Any response aimed at reassuring or placating clarion calls like these will not work. To borrow a Bartlett-ism: our country is way too big for a ten word answer. Similarly the old game of ‘my business supporters are better than yours’ has lost its novelty, with most people rightly asking who are these people with 7 or 8 figure salaries anyway?

The reality is that Labour is very much pro-business, where it counts – in power. At the Labour local government conference on the weekend, Labour council leaders met to share ideas and experiences of driving growth and building opportunity locally. This is the level where business means most, where jobs and profits are not just numbers on the page but real-life factories, offices, and the money in the pockets of families you see at the local supermarket.

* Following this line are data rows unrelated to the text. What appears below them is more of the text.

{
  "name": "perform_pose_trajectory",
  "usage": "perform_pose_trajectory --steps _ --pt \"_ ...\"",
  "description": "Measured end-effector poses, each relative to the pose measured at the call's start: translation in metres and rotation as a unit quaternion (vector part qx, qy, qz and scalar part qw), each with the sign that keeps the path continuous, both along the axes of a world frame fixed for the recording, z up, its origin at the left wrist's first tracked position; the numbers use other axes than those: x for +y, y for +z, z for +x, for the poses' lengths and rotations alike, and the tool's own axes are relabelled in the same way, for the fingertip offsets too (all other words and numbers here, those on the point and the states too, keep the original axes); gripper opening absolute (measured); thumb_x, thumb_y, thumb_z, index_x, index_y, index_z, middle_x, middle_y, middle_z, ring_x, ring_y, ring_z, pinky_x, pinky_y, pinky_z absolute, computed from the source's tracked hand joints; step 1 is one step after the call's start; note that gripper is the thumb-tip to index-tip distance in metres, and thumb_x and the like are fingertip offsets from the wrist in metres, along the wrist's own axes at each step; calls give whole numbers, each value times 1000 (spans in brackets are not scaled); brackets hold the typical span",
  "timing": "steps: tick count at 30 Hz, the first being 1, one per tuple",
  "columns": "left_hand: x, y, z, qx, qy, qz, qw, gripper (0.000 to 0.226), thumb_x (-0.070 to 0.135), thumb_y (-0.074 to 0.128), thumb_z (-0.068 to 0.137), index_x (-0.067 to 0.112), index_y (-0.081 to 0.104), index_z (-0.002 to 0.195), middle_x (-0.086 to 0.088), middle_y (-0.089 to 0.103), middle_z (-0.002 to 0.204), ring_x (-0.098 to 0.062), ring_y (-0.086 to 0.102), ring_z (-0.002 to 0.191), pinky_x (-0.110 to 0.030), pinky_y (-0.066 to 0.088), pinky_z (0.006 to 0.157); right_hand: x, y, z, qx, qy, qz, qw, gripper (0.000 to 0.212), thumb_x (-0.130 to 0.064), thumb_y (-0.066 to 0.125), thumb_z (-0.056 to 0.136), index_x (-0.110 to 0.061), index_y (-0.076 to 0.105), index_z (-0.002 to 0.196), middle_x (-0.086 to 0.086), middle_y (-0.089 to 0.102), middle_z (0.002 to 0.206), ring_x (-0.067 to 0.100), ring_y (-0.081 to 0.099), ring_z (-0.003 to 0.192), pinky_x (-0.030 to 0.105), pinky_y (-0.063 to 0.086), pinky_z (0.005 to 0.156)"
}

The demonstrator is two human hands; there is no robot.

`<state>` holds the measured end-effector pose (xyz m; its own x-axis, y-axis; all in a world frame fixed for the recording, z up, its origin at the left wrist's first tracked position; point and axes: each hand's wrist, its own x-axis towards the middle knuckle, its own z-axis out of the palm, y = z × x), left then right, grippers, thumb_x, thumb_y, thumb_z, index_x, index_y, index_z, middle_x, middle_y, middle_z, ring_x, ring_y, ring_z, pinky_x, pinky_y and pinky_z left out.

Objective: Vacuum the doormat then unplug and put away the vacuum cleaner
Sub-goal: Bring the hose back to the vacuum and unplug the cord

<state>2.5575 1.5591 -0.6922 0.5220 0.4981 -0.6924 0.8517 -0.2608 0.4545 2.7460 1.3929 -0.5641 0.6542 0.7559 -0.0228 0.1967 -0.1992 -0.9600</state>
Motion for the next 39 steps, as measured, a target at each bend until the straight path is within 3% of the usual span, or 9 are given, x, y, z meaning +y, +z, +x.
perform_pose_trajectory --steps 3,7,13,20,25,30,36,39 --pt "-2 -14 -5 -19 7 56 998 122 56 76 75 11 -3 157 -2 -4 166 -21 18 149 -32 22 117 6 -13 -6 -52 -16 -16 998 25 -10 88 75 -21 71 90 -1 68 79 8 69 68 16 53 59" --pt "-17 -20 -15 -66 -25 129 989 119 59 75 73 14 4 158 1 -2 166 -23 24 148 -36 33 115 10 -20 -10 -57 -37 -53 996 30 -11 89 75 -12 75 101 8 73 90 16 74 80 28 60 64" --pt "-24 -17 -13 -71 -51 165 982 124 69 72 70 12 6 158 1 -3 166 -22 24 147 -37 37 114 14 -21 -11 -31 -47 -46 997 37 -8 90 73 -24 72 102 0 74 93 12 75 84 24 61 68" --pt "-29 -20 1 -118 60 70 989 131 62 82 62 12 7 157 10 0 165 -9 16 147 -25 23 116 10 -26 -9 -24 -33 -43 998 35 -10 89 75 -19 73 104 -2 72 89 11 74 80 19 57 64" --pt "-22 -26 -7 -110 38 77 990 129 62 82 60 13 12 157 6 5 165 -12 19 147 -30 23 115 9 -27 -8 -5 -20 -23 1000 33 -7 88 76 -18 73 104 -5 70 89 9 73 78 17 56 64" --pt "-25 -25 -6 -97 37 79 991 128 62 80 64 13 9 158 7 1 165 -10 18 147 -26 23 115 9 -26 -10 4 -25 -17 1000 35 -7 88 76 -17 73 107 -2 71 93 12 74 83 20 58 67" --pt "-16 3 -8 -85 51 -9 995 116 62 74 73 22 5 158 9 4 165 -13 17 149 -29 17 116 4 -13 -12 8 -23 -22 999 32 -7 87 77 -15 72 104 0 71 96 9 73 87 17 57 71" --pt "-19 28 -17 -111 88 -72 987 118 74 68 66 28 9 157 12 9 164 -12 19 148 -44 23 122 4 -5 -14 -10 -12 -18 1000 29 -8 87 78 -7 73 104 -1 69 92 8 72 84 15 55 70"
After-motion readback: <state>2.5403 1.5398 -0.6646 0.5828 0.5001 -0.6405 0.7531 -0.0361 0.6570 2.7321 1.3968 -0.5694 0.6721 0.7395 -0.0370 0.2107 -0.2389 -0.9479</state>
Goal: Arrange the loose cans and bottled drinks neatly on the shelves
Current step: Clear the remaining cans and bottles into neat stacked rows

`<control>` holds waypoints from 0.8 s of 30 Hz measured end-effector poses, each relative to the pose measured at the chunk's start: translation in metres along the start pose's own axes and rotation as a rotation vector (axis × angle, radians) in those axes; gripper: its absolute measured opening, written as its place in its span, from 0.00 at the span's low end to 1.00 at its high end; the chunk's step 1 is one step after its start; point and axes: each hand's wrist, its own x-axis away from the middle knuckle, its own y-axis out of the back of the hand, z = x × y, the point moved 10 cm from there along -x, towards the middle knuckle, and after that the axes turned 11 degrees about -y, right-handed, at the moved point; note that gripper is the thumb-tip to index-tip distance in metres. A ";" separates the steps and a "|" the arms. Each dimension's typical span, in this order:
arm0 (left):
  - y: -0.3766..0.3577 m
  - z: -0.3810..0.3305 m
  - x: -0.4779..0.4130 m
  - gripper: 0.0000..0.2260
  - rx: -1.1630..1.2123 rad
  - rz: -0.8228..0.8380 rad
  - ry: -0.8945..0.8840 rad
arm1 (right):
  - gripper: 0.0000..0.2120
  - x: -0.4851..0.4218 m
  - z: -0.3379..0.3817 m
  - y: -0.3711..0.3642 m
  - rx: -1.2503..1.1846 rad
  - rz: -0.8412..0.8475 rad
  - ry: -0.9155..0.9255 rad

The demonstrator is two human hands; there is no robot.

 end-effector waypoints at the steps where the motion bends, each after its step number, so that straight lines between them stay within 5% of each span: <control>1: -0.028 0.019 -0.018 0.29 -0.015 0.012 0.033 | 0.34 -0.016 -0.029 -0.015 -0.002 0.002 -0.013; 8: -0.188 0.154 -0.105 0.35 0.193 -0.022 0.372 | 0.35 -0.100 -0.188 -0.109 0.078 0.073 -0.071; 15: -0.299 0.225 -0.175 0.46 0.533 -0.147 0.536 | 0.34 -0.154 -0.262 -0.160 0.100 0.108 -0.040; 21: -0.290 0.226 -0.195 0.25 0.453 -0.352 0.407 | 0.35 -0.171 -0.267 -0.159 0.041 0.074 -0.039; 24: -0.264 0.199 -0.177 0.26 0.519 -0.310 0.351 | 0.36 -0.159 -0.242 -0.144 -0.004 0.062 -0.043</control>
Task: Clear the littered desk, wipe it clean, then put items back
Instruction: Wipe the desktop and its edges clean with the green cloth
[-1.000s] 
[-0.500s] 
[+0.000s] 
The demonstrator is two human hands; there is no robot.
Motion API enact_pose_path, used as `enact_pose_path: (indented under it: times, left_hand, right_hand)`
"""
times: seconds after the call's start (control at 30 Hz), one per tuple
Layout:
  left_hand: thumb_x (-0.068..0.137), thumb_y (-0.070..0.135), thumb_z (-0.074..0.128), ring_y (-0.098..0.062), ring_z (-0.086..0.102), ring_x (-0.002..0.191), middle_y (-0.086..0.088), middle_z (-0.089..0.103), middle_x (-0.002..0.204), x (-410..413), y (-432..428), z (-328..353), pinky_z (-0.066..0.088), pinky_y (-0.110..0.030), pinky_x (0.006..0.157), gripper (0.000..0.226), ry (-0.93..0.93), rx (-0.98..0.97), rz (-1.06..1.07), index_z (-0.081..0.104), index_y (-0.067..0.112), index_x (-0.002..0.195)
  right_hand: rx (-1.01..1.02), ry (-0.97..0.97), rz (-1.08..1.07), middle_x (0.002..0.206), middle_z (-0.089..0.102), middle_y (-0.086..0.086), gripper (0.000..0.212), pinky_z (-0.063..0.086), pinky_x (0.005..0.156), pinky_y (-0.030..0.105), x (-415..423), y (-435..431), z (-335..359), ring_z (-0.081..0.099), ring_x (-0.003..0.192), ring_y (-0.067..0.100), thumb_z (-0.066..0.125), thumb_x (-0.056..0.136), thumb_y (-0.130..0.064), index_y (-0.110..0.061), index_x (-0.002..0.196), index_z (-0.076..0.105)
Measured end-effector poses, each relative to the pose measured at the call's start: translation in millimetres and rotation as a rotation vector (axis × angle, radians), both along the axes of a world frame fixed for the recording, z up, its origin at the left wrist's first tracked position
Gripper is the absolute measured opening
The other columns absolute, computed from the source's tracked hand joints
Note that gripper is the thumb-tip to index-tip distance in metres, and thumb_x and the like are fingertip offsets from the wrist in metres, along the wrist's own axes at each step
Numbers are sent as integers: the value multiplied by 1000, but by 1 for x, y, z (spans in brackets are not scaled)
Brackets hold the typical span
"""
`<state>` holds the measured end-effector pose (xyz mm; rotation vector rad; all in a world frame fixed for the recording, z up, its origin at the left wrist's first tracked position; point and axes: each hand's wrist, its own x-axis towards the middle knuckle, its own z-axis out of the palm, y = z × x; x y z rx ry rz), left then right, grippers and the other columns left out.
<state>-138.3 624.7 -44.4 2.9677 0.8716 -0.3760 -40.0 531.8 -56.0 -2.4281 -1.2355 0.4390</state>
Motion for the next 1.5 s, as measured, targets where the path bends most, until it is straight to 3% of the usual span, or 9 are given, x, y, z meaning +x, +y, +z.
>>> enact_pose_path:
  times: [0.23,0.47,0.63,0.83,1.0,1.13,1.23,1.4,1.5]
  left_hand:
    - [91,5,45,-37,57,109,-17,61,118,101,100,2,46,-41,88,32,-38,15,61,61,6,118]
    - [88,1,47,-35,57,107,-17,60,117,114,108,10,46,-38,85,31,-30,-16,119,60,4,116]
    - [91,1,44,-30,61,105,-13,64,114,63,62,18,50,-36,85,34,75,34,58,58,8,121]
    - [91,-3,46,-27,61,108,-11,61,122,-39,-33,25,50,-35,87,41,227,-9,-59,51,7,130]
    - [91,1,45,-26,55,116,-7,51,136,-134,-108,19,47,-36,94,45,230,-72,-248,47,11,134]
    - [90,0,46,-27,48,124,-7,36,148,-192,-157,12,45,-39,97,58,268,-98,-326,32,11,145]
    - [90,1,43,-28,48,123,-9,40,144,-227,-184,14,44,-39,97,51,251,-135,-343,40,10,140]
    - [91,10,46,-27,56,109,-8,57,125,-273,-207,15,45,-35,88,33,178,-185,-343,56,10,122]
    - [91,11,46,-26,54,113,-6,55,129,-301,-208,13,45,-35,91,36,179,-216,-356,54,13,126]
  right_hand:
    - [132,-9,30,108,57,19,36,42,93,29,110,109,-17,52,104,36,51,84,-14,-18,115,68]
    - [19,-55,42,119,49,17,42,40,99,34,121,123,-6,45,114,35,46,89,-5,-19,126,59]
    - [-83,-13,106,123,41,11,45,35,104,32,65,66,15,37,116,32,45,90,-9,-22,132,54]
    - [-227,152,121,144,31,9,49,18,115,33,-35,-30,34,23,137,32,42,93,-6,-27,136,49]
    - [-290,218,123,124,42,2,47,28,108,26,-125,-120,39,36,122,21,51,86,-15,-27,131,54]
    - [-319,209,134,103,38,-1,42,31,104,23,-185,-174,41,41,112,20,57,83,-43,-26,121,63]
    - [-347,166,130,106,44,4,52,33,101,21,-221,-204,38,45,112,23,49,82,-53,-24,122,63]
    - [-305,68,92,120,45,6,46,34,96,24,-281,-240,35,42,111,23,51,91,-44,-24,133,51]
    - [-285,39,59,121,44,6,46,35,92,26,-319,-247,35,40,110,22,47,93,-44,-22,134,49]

The business initiatives and successes from places Labour Plymouth and Wakefield are rarely talked about yet they are driving entrepreneurship, business support, training, and infrastructure. These are issues that really matter to businesses, both in the boardroom and the shop floor, whatever the size.

At a national level we never hear about these successes, the jobs created and the exports made; they seem parochial and a world removed from the Gordon Gekko-slickness of the City. That’s the trouble. Calls to be ‘business friendly’ are frequently confused for the special pleading of ‘wealthy businessmen and their bankers’. That’s why the Sunday Times struggled that today’s Tory (always seen as the natural party of business) “too often comes across as the creature of its City friends and naive about the digital giants”.

Yet a growing Mini factory in Oxford City, Plymouth’s Social Enterprise City status, or the confidence Haribo has in Wakefield to build a new £35m factory, are not coincidences. When it comes to being business friendly we need to get better at talking about what’s working in Labour councils and point the finger at lagging Tory counterparts.  When Westminster Tories sneer in City Hall, I want to be able to use examples from Labour councils across the country to show them that they could be working harder for people and businesses in Westminster.

If Labour wants to shake off this anti-business guff then showcase what Labour councils are achieving locally. Corporate creatures will groan but entrepreneurs, innovators and risk takers will want a seat at that table.